Methods: We recruited crescentic nephritis proved by renal biopsy at Peking Union Medical College Hospital (PUMCH) from May 2022 to April 2023 and age-matched nephritis, acute kidney injury (AKI), and health controls. The CrGN group is the patients with extensive glomerular crescents over 50%. We performed liquid chromatography with tandem mass spectrometry analysis to identify differentially expressed proteins (DEPs), ingenuity pathway analysis (IPA), and the proteome map for significant pathways and crucial proteins among patients and controls, then validated using enzyme-linked immunosorbent assay analysis.
Results: We enrolled a total of 137 participants, 55 in the proteomics cohort [15 CrGN (Type I: n = 1, II: n = 3, III: n = 11), 10 AKI, 15 non-crescentic nephritis, 15 healthy controls] and 82 in the validation cohort (33 CrGN, 6 AKI, 43 nephritis).

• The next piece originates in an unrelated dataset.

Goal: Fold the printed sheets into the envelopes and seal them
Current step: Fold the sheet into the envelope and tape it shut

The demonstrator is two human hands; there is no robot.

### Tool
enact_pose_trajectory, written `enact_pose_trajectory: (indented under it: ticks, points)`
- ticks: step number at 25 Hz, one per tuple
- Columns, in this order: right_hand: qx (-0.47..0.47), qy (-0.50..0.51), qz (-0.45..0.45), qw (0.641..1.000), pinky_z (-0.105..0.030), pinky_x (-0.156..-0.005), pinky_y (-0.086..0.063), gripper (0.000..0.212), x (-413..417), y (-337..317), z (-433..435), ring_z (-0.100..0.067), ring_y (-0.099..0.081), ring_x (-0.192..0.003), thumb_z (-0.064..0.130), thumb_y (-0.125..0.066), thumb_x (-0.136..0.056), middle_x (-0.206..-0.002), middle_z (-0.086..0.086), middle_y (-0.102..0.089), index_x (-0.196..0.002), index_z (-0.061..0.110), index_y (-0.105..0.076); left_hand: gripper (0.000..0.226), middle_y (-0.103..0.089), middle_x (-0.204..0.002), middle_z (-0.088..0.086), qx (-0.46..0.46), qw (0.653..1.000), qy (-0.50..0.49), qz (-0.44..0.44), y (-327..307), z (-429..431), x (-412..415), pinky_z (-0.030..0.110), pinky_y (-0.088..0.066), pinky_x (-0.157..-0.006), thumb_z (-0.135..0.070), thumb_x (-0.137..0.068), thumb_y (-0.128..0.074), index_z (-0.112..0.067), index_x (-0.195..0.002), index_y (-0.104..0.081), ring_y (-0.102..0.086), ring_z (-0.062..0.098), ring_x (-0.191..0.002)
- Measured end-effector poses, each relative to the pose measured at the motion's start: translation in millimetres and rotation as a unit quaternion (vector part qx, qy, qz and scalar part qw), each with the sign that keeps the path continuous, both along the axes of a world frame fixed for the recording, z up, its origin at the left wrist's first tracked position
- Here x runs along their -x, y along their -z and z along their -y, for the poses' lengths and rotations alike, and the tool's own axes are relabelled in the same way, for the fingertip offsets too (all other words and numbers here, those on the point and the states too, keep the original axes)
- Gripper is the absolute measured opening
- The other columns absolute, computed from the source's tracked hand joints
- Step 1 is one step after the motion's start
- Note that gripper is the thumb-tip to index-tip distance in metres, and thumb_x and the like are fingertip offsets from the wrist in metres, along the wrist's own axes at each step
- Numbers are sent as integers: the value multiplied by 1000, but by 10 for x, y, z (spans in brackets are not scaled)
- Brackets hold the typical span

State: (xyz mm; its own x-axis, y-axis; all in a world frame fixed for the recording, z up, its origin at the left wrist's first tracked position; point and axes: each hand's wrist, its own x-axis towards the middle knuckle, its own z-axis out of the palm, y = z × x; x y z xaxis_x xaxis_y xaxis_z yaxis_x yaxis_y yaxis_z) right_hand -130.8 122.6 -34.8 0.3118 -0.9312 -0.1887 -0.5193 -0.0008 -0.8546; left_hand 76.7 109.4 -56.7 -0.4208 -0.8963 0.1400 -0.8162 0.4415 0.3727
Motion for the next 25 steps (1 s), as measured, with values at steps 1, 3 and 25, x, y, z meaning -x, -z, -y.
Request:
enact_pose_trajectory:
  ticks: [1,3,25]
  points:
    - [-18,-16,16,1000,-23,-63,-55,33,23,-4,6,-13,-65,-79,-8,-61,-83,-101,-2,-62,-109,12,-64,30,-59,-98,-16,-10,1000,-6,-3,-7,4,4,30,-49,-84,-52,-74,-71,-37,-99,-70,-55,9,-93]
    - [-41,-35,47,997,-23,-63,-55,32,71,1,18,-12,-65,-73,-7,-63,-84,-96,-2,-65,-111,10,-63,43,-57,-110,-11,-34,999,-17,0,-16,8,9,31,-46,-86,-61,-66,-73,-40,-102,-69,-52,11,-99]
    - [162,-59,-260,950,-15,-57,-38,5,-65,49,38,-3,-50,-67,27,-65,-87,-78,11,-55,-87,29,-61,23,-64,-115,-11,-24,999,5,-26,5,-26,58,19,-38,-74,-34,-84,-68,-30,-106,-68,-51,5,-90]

Males occupied 42.3%, and the average age was 48 years of age. IPA analysis showed that neutrophil degranulation and complement cascade were the top two pathways in CrGN but not in the healthy and nephritis groups. Pathway analysis revealed activation of the neddylation pathway in CrGN compared to AKI patients. After integrating the DEPs among three groups via the Venn plot, we observed eight DEPs significantly associated with the CrGN, among which Coagulation factor V (F5), Phospholipid transfer protein (PLTP), and alcohol dehydrogenase 1C were significant proteins. The area under the curve values of F5 and PLTP in the validation cohort for predicting CrGN were 0.831 and 0.780 (P < .001).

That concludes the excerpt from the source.